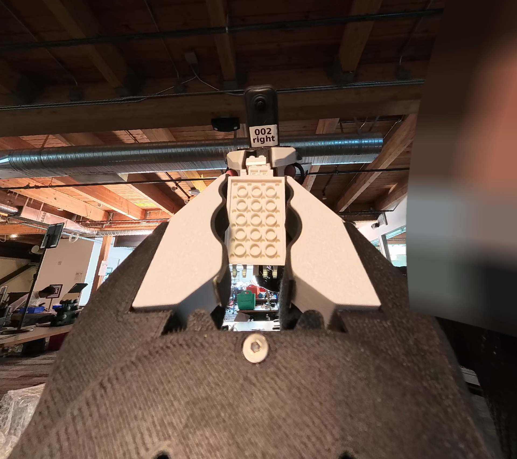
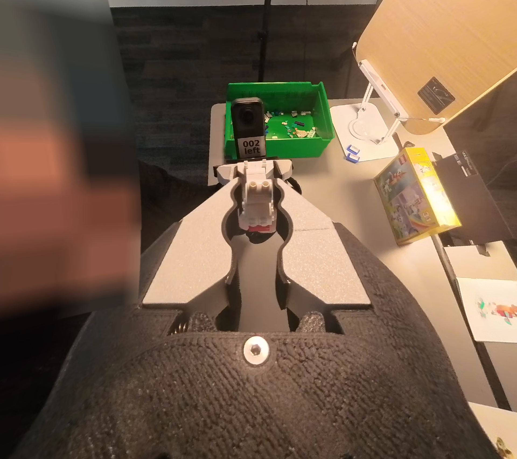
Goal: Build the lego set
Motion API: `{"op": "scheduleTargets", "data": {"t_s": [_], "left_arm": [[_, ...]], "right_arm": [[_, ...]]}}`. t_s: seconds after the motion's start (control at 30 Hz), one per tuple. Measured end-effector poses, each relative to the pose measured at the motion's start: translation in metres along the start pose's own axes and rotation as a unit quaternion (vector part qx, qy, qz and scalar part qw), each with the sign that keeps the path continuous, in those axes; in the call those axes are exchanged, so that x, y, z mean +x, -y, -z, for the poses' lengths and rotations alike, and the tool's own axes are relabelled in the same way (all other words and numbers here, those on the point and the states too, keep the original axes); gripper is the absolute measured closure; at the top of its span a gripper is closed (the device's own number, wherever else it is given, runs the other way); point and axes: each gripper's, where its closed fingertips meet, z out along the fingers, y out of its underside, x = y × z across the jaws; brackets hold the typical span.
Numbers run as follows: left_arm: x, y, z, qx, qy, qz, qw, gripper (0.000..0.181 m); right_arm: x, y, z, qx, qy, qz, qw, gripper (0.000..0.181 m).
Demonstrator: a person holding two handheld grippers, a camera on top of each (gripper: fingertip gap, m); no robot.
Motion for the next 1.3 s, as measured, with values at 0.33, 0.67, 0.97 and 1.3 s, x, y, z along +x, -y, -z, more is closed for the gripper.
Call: {"op": "scheduleTargets", "data": {"t_s": [0.33, 0.67, 0.97, 1.3], "left_arm": [[-0.006, 0.002, 0.002, 0.006, 0.014, 0.008, 1.0, 0.145], [-0.007, -0.003, 0.0, 0.002, 0.021, 0.011, 1.0, 0.145], [-0.008, -0.008, -0.002, -0.005, 0.024, 0.014, 1.0, 0.145], [-0.007, -0.015, -0.003, -0.024, 0.02, 0.005, 0.999, 0.145]], "right_arm": [[-0.012, 0.024, 0.028, 0.117, -0.129, 0.292, 0.94, 0.1], [0.009, -0.025, 0.005, -0.101, -0.412, 0.626, 0.654, 0.094], [0.02, -0.025, 0.002, -0.136, -0.447, 0.646, 0.604, 0.102], [0.024, -0.026, 0.001, -0.168, -0.434, 0.63, 0.621, 0.1]]}}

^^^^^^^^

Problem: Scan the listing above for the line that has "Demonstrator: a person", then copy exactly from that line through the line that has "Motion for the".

Exercise answer:
Demonstrator: a person holding two handheld grippers, a camera on top of each (gripper: fingertip gap, m); no robot.
Motion for the next 1.3 s, as measured, with values at 0.33, 0.67, 0.97 and 1.3 s, x, y, z along +x, -y, -z, more is closed for the gripper.

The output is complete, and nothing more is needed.